Two Elon alumni (2002) have pooled their talents to bring excitement and joy to your day. One is a classy woman who combines her Italian and feminine powers to influence men of all shapes and sizes. The other is a tall blond man who relies on wit and boyish good looks to impress women, especially when they're drunk. Join them in their epic pursuit of the phenomenon known as adulthood. NoSalesTax side effects may include addiction and abrupt laughter as colleagues look on in confused jealousy.

Wednesday, April 20, 2005


When I moved to Boston three months ago, I had high hopes for my roomies. Notice the past tense. The guy, “Heath,” doesn’t really drink, even though he’s 26 and (very) single. If he’s not gonna drink now, then when? I’d like to introduce exhibit A to the jury. He had a six-pack of Michelob Ultra in the fridge when I moved in. As of 10 min. ago, he’d managed to reduce it to four bottles. Unless he’s double-fisting in the kitchen as I speak, that means he averages two-thirds a beer each month. I think Terry Schiavo drank more than that the past three months.

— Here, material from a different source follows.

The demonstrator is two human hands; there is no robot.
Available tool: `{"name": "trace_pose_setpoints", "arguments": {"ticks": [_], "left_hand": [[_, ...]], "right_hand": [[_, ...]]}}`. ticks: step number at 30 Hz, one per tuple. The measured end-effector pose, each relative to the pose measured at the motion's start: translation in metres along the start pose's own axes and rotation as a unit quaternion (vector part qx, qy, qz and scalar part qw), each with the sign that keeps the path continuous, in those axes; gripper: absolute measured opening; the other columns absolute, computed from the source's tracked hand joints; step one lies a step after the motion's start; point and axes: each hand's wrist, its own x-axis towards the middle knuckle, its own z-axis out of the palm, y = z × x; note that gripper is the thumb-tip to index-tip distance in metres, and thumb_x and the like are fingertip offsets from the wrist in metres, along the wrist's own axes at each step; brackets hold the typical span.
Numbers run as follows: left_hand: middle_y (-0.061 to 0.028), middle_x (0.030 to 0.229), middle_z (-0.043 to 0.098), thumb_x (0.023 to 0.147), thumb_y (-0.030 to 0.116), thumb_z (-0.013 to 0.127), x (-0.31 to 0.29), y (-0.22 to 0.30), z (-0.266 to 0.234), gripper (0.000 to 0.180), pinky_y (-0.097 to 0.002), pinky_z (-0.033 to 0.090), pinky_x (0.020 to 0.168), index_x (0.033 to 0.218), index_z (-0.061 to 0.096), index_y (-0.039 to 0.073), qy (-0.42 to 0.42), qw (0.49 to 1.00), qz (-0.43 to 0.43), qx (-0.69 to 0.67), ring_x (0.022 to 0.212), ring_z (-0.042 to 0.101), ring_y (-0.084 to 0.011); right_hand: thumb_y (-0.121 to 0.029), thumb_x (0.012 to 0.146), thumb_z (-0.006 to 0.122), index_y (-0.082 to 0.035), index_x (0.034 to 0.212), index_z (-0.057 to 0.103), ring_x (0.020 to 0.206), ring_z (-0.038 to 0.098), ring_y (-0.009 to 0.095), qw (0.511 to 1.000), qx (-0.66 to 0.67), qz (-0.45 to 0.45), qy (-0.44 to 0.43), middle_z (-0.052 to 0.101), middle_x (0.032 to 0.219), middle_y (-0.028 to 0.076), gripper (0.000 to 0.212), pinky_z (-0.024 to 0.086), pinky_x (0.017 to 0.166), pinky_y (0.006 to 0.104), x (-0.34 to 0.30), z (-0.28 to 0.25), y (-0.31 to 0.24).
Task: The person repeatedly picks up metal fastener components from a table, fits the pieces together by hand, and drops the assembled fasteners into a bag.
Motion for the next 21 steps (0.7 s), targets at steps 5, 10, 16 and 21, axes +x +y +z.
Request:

“Kerri,” my other roomie, shows much more potential. In fact, we had a wonderful “date” on Sunday, consisting of some exercise around the Charles Rives (she rollerbladed and I biked) and some strong rum-and-cokes. I didn’t have any empty bottles lying around, so I made them in some old Planters Peanuts jars. Is there anything Mr. Peanut can’t do? Nothing says spring like sitting on the grass along the Charles and sipping mixed drinks from peanut jars. We had to cut the afternoon short when she rollerbladed home to let the snakes outta the zoo. I was kinda worried since she admitted not being able to see straight, but she returned wearing the same pants, so I guess she made it home in time.